• What you should do
Please restate the records below verbatim, omitting every image they hold.

• Recorded data
====
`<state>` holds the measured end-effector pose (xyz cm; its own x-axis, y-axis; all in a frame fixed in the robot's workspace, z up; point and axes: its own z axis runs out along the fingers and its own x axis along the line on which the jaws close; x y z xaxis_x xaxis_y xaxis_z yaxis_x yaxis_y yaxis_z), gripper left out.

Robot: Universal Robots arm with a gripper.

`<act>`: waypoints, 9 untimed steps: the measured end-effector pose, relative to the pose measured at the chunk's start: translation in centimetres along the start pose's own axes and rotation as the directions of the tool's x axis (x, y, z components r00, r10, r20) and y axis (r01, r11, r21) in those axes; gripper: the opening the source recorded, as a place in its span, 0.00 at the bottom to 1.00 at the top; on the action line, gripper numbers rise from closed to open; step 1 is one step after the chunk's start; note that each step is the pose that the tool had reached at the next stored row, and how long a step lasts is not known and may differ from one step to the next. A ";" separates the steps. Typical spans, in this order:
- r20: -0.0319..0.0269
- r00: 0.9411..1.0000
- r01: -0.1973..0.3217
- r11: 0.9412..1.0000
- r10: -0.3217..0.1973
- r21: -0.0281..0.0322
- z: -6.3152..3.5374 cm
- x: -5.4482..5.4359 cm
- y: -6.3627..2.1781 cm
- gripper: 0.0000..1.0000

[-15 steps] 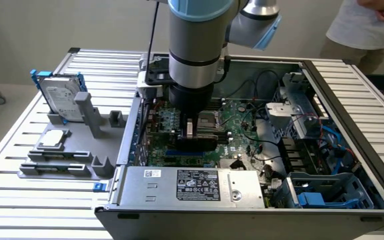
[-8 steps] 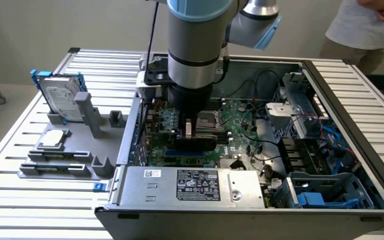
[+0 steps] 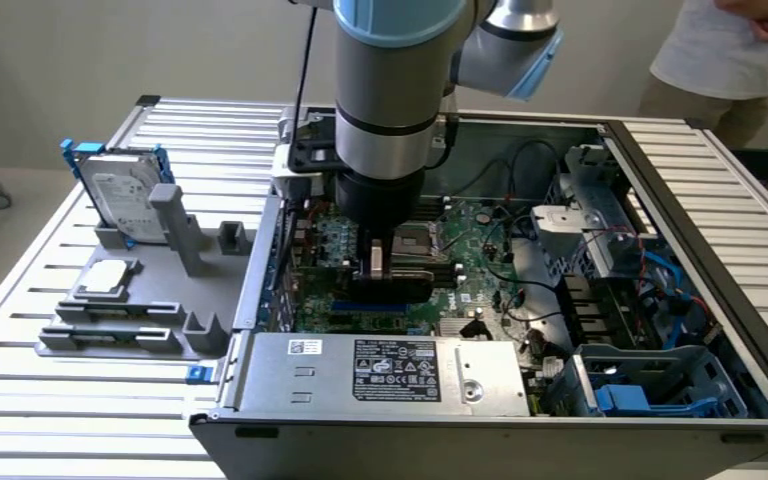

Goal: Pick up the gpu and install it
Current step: 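Insert the gpu into the slot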

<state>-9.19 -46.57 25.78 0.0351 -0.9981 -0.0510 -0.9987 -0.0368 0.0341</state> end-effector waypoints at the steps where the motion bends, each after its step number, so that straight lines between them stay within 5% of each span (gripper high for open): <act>1: 0.000 1.000 0.000 1.000 0.000 -0.001 0.01 0.0 0.00 0.26; 9: 0.002 1.000 -0.001 1.000 0.001 -0.012 0.00 0.0 0.00 0.26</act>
<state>-9.19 -46.57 25.79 0.0342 -0.9980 -0.0525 -0.9983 -0.0367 0.0457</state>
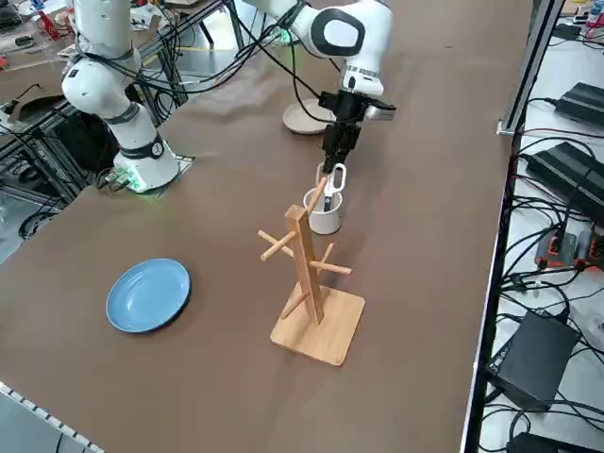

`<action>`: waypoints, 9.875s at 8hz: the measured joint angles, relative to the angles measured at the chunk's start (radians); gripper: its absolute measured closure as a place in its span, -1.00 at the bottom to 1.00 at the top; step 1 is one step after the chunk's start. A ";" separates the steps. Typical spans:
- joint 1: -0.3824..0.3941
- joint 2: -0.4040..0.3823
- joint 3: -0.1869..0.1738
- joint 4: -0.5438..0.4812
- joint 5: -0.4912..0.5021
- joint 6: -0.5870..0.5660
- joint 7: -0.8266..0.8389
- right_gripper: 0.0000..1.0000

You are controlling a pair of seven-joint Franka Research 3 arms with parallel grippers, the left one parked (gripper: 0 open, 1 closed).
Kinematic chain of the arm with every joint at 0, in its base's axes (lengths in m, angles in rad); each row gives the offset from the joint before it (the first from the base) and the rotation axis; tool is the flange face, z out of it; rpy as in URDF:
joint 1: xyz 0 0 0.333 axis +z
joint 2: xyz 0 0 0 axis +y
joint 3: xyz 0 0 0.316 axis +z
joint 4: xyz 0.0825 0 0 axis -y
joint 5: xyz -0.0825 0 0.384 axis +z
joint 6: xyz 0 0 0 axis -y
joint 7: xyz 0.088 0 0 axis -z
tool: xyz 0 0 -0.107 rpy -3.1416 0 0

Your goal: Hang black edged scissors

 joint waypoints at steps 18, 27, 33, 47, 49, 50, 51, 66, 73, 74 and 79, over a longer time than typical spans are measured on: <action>0.005 -0.128 -0.019 0.116 0.047 -0.192 -0.030 0.79; -0.354 -0.272 -0.034 0.269 0.335 -0.373 -0.716 0.79; -0.550 -0.255 -0.033 0.283 0.503 -0.356 -1.127 0.79; -0.633 -0.008 -0.023 0.573 0.633 -0.330 -1.147 0.79; -0.633 -0.008 -0.023 0.578 0.633 -0.330 -1.141 0.79; -0.635 -0.008 -0.023 0.579 0.633 -0.330 -1.140 0.79; -0.639 -0.008 -0.023 0.579 0.633 -0.330 -1.139 0.79; -0.692 0.039 -0.022 0.593 0.633 -0.290 -1.105 -0.59; -0.457 -0.151 -0.001 0.668 0.474 -0.496 -0.801 -1.00; -0.404 -0.187 0.000 0.660 0.450 -0.539 -0.749 -1.00; -0.311 -0.442 -0.004 0.294 0.464 -0.516 -0.716 -1.00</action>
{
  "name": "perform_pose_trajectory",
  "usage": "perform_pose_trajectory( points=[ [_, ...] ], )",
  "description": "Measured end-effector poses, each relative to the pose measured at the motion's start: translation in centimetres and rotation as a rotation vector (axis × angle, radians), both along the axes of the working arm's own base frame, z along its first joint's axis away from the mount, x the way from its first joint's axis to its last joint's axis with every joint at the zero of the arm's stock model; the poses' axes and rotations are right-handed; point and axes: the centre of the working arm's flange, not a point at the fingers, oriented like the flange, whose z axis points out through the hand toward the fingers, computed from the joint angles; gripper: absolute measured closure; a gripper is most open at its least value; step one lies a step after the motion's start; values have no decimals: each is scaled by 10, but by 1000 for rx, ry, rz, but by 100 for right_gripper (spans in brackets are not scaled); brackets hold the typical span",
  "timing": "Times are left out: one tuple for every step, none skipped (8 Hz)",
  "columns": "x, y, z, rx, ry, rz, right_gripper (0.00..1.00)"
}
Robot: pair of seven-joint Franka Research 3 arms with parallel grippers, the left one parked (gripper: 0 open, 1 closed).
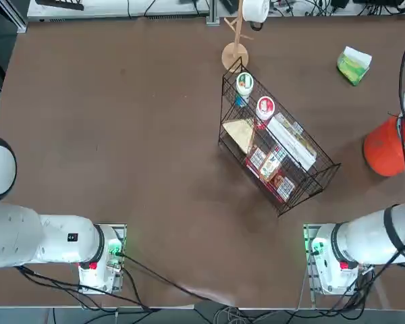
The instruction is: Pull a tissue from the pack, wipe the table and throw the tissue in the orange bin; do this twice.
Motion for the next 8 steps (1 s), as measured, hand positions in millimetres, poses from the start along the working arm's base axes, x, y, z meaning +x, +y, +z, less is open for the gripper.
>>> perform_pose_trajectory(
  points=[
    [-6, 10, 3, 4, 3, -2, 0],
    [-14, 15, 5, 1, 7, 5, 0],
    [-24, 18, 5, -7, 14, 11, 0],
    [-31, 24, 3, -15, 20, 22, 0],
    [-35, 30, 2, -18, 24, 33, 0],
    [-35, 32, 1, -27, 26, 47, 0],
    [-35, 30, 0, -43, 27, 78, 0],
    [-35, 27, 0, -54, 27, 101, 0]
  ],
)
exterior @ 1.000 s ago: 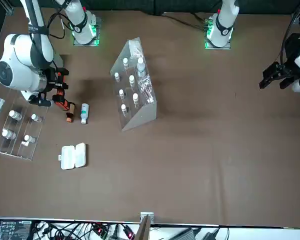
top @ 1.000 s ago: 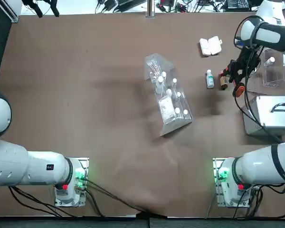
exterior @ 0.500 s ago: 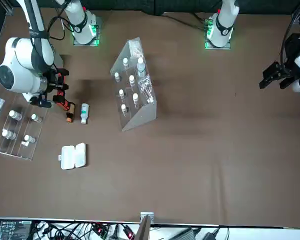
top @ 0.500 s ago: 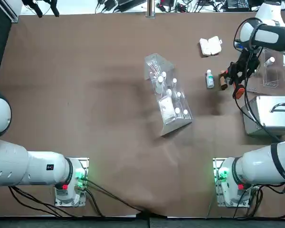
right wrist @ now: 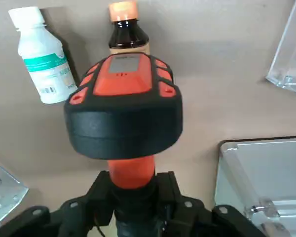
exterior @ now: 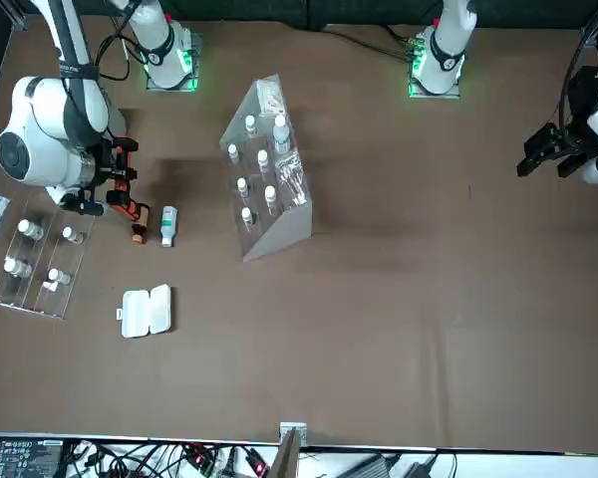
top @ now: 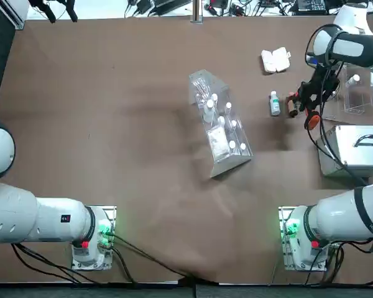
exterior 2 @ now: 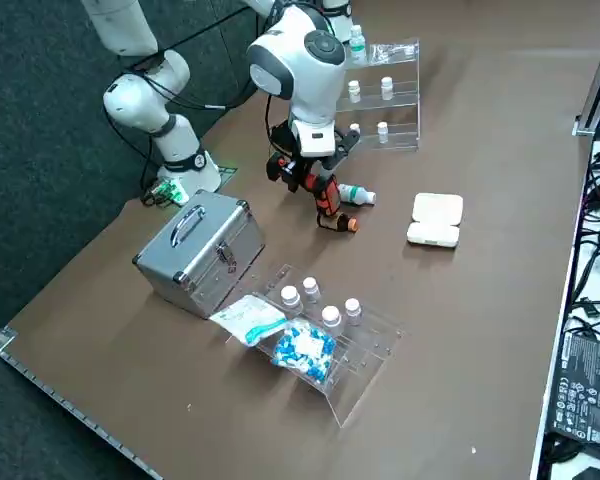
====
• Task solution
`<state>` holds the measured end-effector pose (xyz cm; its own x-axis, y-axis; all in a frame fixed in the robot's workspace, z up; point and axes: its own z axis runs out along the fingers and its own x axis along the line on which the jaws close; x y z xaxis_x xaxis_y xaxis_z yaxis_x yaxis_y yaxis_z), gripper left out.

Robot: Universal Robots arm with a gripper.

`<act>`: waypoints, 9 untimed steps: the measured end-effector pose, relative to the pose measured at the chunk's start: translation in centimetres along the start pose's own axes and rotation as the directions of the tool's x axis (x, y, z components r00, r10, r20) and y axis (r01, r11, r21) in those axes; gripper: the opening the source recorded, as a place in its span, 0.00 at the bottom to 1.00 at the top; on the action line, gripper numbers rise from closed to open; step 1 is one step after the chunk's start; note that each step is the pose that the tool had reached at the next stored row, and how long a step lasts is not known and may differ from one step to the next. A ";" separates the steps. Typical spans, in this order:
- r20: -0.0319..0.0269
- r00: 0.9411..1.0000
- r01: -0.1973..0.3217
- r11: 0.9412..1.0000
- r10: -0.3217..0.1973
- r21: -0.0281..0.0322
- z: -6.3152..3.5374 cm
- x: -5.4482..5.4359 cm
- y: -6.3627..2.1781 cm
- gripper: 0.0000..1.0000

[-15 steps] 
[-8 steps] 
[+0 steps] 

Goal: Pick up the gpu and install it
Current step: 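Insert the gpu into the slot
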
<state>-9.19 -46.57 25.78 0.0351 -0.9981 -0.0510 -0.9987 -0.0368 0.0341</state> end-effector waypoints at the steps where the motion bends, each after its step number, so that straight lines between them stay within 5% of each span (gripper high for open): <act>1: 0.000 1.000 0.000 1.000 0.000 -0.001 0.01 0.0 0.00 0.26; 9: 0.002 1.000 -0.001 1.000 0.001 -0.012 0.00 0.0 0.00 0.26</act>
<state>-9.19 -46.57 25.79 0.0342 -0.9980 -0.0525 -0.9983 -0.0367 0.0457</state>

`<action>`: waypoints, 9.875s at 8hz: the measured joint angles, relative to the angles measured at the chunk's start (radians); gripper: its absolute measured closure as a place in its span, -1.00 at the bottom to 1.00 at the top; step 1 is one step after the chunk's start. A ";" separates the steps. Typical spans:
- joint 1: -0.3824..0.3941
- joint 2: -0.4040..0.3823
- joint 3: -0.1869..0.1738
- joint 4: -0.5438..0.4812
- joint 5: -0.4912..0.5021
- joint 6: -0.5870..0.5660
- joint 7: -0.8266..0.8389
- right_gripper: 0.0000..1.0000

You are controlling a pair of seven-joint Franka Research 3 arms with parallel grippers, the left one parked (gripper: 0 open, 1 closed).
Kinematic chain of the arm with every joint at 0, in its base's axes (lengths in m, angles in rad); each row gives the offset from the joint before it (the first from the base) and the rotation axis; tool is the flange face, z out of it; rpy as in URDF:
joint 1: xyz 0 0 0.333 axis +z
joint 2: xyz 0 0 0 axis +y
joint 3: xyz 0 0 0.316 axis +z
joint 4: xyz 0.0825 0 0 axis -y
joint 5: xyz -0.0825 0 0.384 axis +z
joint 6: xyz 0 0 0 axis -y
joint 7: xyz 0.088 0 0 axis -z
tool: xyz 0 0 -0.107 rpy -3.1416 0 0

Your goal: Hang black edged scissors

 joint waypoints at steps 18, 27, 33, 47, 49, 50, 51, 66, 73, 74 and 79, over a longer time than typical spans are measured on: <action>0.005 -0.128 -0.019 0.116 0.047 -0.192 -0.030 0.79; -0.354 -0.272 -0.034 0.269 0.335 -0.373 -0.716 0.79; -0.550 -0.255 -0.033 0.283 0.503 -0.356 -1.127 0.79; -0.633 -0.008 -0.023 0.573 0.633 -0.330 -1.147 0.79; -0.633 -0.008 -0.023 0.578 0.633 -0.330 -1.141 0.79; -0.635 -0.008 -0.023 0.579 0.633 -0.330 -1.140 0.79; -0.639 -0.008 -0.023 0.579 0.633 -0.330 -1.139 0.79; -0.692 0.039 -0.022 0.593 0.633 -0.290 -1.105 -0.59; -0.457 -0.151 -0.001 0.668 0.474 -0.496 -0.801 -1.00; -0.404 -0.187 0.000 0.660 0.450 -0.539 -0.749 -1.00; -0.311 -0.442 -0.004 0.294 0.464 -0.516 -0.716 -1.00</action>
{
  "name": "perform_pose_trajectory",
  "usage": "perform_pose_trajectory( points=[ [_, ...] ], )",
  "description": "Measured end-effector poses, each relative to the pose measured at the motion's start: translation in centimetres and rotation as a rotation vector (axis × angle, radians), both along the axes of the working arm's own base frame, z along its first joint's axis away from the mount, x the way from its first joint's axis to its last joint's axis with every joint at the zero of the arm's stock model; the poses' axes and rotations are right-handed; point and axes: the centre of the working arm's flange, not a point at the fingers, oriented like the flange, whose z axis points out through the hand toward the fingers, computed from the joint angles; gripper: absolute measured closure; a gripper is most open at its least value; step one lies a step after the motion's start; values have no decimals: each is scaled by 10, but by 1000 for rx, ry, rz, but by 100 for right_gripper (spans in brackets are not scaled); brackets hold the typical span",
  "timing": "Times are left out: one tuple for every step, none skipped (8 Hz)",
  "columns": "x, y, z, rx, ry, rz, right_gripper (0.00..1.00)"
}
Robot: pair of seven-joint Franka Research 3 arms with parallel grippers, the left one parked (gripper: 0 open, 1 closed).
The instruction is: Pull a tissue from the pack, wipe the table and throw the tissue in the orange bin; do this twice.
Motion for the next 8 steps (1 s), as measured, hand positions in millimetres, poses from the start along the working arm's base axes, x, y, z meaning +x, +y, +z, less is open for the gripper.
>>> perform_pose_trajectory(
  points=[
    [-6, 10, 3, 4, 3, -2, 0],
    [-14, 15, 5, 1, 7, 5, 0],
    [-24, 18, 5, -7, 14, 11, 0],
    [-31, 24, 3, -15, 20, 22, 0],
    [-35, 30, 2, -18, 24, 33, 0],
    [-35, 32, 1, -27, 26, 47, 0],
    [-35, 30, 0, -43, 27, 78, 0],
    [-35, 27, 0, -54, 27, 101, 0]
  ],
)
exterior @ 1.000 s ago: 
top @ 1.000 s ago: 
exterior @ 0.500 s ago: 
top @ 0.500 s ago: 
right wrist @ now: 
exterior @ now: 
top @ now: 
exterior 2 @ now: 

No other output is expected for this exercise.